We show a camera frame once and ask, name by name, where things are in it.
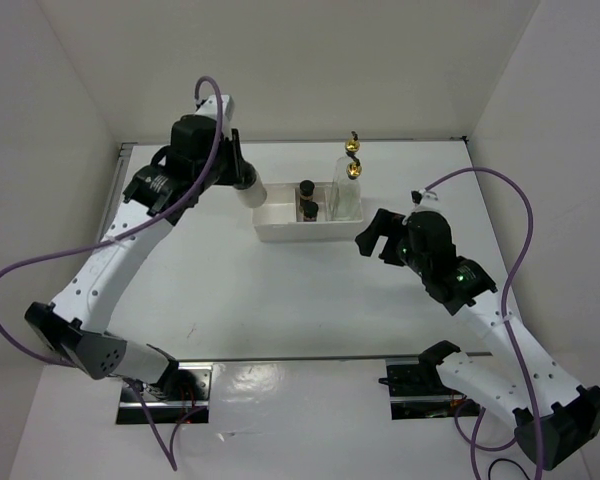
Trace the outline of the white powder jar black lid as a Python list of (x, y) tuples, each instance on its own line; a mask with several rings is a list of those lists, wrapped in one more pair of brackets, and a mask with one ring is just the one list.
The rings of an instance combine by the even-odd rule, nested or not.
[(267, 200), (267, 190), (257, 172), (247, 178), (247, 182), (234, 186), (240, 202), (249, 209), (261, 207)]

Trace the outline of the glass oil bottle gold spout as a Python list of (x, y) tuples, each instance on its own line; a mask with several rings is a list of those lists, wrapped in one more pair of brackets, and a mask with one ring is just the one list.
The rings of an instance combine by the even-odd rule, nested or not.
[(334, 217), (337, 220), (355, 220), (360, 213), (360, 176), (362, 167), (359, 161), (343, 159), (343, 167), (337, 182), (337, 201)]

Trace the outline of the spice jar black lid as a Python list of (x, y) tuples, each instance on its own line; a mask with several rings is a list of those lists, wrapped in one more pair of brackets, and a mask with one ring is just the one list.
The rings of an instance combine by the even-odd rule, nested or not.
[(314, 201), (303, 201), (301, 204), (301, 213), (304, 222), (316, 222), (319, 205)]
[(315, 184), (311, 180), (303, 180), (299, 184), (299, 196), (302, 202), (310, 202), (313, 200)]

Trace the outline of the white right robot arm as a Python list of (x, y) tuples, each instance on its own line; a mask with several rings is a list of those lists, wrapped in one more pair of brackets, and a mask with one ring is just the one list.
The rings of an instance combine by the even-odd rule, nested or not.
[(457, 345), (440, 341), (419, 356), (423, 389), (465, 394), (508, 425), (520, 449), (546, 471), (597, 436), (600, 387), (587, 387), (564, 370), (521, 320), (500, 306), (494, 280), (479, 263), (457, 254), (439, 212), (405, 216), (380, 209), (355, 238), (360, 254), (370, 256), (380, 238), (386, 240), (380, 260), (410, 268), (426, 293), (482, 340), (504, 369), (495, 373)]

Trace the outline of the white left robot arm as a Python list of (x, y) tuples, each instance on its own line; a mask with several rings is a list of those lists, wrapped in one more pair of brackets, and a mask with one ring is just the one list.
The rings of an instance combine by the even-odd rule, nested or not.
[(50, 303), (34, 302), (25, 319), (53, 350), (94, 380), (109, 376), (143, 383), (156, 399), (173, 396), (185, 381), (178, 361), (151, 345), (109, 332), (116, 305), (151, 251), (214, 185), (232, 187), (248, 208), (267, 193), (241, 152), (226, 115), (185, 115), (169, 144), (138, 170), (123, 191), (103, 247)]

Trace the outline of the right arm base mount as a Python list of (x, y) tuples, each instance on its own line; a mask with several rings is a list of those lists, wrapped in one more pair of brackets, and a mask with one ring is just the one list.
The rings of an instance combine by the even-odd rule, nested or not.
[(416, 357), (389, 359), (378, 383), (387, 388), (393, 420), (476, 417), (479, 407), (441, 383), (436, 367), (460, 348), (441, 341)]

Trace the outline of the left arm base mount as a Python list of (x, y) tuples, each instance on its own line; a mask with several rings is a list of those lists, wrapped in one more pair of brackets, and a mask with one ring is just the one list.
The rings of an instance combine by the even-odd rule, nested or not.
[(122, 384), (115, 423), (117, 425), (147, 425), (142, 399), (155, 424), (206, 424), (209, 421), (209, 400), (213, 379), (211, 363), (181, 362), (184, 383), (175, 387), (168, 397), (146, 383), (134, 381), (136, 391)]
* * * * *
■ **Problem to work on**
Pull every line containing the word "base" out of the material.

■ **Exercise solution**
Trace the outline of the right arm base mount as a Python list of (x, y) tuples, each instance on its own line; a mask with several rings is a list of those lists, wrapped in one more pair of brackets, and a mask with one ring is just the one list.
Trace the outline of the left arm base mount as a Python list of (x, y) tuples, each instance on its own line; a mask with several rings is a list of those lists, wrapped in one more pair of brackets, and a mask with one ring is just the one list.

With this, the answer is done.